Herrenlose Koffer: Der lange Weg der Bomben-Experten

29.7.2016, 06:41 Uhr
Auch am Zentralen Omnibusbahnhof (ZOB) lenkte ein Koffer die öffentliche Aufmerksamkeit auf sich.

© Günter Distler Auch am Zentralen Omnibusbahnhof (ZOB) lenkte ein Koffer die öffentliche Aufmerksamkeit auf sich.

Ob einer, zwei oder gar alle drei Koffer mutwillig abgestellt wurden, kann die Polizei derzeit nicht sagen. Klar ist nur, der Inhalt ist harmlos. Am Aufseßplatz meldete ein VAG-Mitarbeiter gegen 14.30 Uhr ein solches herrenloses Gepäckstück gleich neben der Mc Donald‘s-Filiale im Verteilergeschoss der U-Bahn. Die Sprengstoff-Spezialisten des Landeskriminalamtes in München waren zu diesem Zeitpunkt praktischerweise in Zirndorf. Denn dort explodierte zuvor tatsächlich ein Koffer. Die Lka-Beamten nahmen das, was von dem Behälter noch übrig war, unter die Lupe.

Da die zwei Trupps aus München schon mal hier waren, wurden sie danach vom Einsatzstab des Polizeipräsidiums Mittelfranken gleich zum Aufseßplatz beordert. Der Inhalt des dortigen Koffers: Luft.

Um 17.45 Uhr mussten die Spezialisten noch einmal ran. Am Zentralen Omnibusbahnhof (ZOB) lenkte ein dritter Koffer die öffentliche Aufmerksamkeit auf sich. Der war mit Kleidung befüllt. Doch war damit der Einsatz der Münchner in Nürnberg noch nicht beendet. Gegen 18.30 Uhr meldete ein besorgter Bürger, dass auch in der Finkenstraße ein Koffer zwischen zwei parkenden Autos steht. Die Beamten öffneten ihn und stießen auf Werkzeug.

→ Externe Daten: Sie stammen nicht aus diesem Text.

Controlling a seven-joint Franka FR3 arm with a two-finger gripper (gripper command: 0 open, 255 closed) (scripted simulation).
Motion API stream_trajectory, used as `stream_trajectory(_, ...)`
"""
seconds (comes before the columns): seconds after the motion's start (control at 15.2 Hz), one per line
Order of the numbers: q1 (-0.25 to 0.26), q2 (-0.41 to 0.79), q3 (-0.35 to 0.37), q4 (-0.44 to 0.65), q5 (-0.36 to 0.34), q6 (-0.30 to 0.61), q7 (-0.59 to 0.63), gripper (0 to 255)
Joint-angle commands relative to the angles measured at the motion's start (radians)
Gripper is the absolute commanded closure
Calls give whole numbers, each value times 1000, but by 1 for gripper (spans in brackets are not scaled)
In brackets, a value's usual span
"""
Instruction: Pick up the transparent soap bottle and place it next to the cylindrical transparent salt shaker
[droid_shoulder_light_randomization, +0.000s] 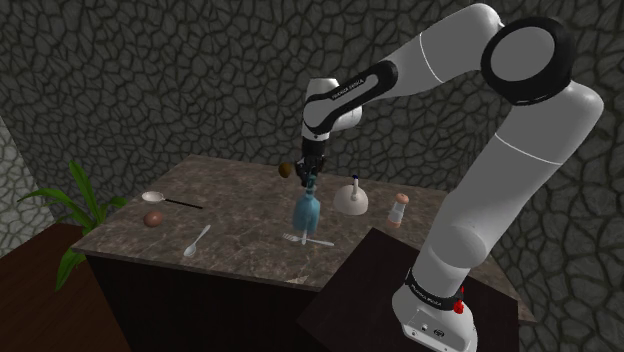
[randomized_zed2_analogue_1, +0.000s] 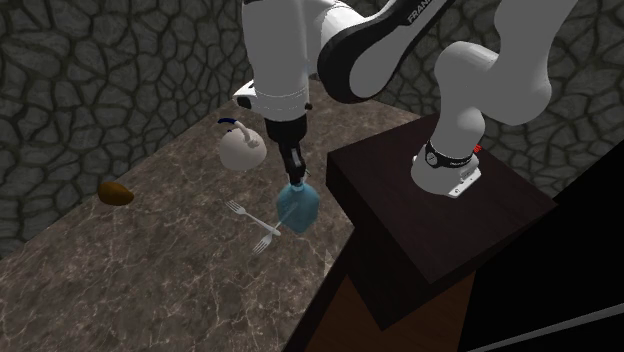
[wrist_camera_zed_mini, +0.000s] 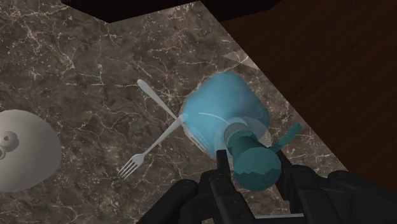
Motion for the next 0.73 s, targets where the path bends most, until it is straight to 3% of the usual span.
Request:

Waren das nun bewusste Täuschungen von Trittbrettfahrern? Menschen, die die allgemeine Nervosität nach den Anschlägen in Würzburg, München und Ansbach nutzen, um der kollektiven Furcht weiter Nahrung zu geben?

Polizeisprecher Peter Schnellinger schließt nichts aus. Doch die Tatsache, dass ein mit Kleidung gefüllter Koffer am ZOB steht, ist nicht ungewöhnlich. Den hat ein Busreisender vielleicht unabsichtlich stehen lassen. Auch der Koffer in der Finkenstraße, in dem das Werkzeug war, muss nicht mit Absicht dort abgestellt worden sein. "Den hat vielleicht ein Handwerker vergessen", so Schnellinger.

Polizei ermittelt wegen Androhung von Straftaten

Anders in München. Dort haben nach dem Amoklauf im Olympia-Einkaufszentrum am vergangenen Freitag zehn Trittbrettfahrer meist übers Internet ähnliche Taten angekündigt. Die Polizei ermittelt wegen Androhung von Straftaten und identifizierte die überwiegend jungen Absender der Botschaften.

Für die kann so ein schlechter Scherz teuer werden. Sie müssen nicht nur mit strafrechtlichen Konsequenzen rechnen, sondern auch mit den Kosten der Polizeieinsätze. In jedem einzelnen Fall muss die Einsatzzentrale abwägen, wie ernst die Lage ist. Gibt sie grünes Licht, wie am Mittwoch in Nürnberg, läuft das ganz große Programm an.

Immer öfter werden jetzt auch in Polizeikreisen Stimmen laut, die eine Abteilung Sprengstoff-Experten in Nordbayern fordern. Bislang gibt es nur eine in Bayern, und die ist beim LKA in München angesiedelt. Werden die Spezialisten aber in Nürnberg angefordert, kann es bis zu zwei Stunden dauern, bis sie hier sind. So lange bleiben im Ernstfall Straßen und Plätze gesperrt und wird der öffentliche Nahverkehr teilweise lahmgelegt, um niemanden zu gefährden.

Im Innenministerium prüft man derzeit "aufgrund der anhaltenden Gefährdungslage", ob eine weitere Spezialdienststelle im Norden aufgebaut wird. "Konkrete Planungen gibt es aber noch nicht", sagt Ministeriumssprecher Michael Siefener.